• _Exercise objective_
If a line in the records contains the string "task", show that line.

Stored data:
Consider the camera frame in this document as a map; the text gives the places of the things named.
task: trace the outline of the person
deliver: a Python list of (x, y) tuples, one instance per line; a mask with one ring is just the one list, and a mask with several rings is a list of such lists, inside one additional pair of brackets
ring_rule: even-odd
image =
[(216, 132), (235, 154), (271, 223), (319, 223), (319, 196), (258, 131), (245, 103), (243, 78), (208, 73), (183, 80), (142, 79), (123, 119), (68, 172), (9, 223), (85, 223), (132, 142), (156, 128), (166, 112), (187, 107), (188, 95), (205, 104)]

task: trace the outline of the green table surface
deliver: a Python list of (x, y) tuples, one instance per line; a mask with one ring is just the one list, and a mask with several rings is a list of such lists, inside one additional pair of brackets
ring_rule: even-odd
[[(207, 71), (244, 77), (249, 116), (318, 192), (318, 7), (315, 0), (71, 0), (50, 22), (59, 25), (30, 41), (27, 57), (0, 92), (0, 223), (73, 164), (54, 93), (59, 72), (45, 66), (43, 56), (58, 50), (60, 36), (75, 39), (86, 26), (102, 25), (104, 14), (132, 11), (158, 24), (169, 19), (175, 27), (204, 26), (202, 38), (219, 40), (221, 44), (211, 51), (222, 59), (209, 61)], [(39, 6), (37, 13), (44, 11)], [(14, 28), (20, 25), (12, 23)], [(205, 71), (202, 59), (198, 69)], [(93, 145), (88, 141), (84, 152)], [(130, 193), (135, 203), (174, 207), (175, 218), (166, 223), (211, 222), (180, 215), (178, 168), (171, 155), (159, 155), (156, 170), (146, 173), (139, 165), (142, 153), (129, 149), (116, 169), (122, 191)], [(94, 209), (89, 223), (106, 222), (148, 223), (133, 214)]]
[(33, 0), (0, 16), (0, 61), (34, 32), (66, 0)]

• _Response for this exercise_
task: trace the outline of the person
task: trace the outline of the green table surface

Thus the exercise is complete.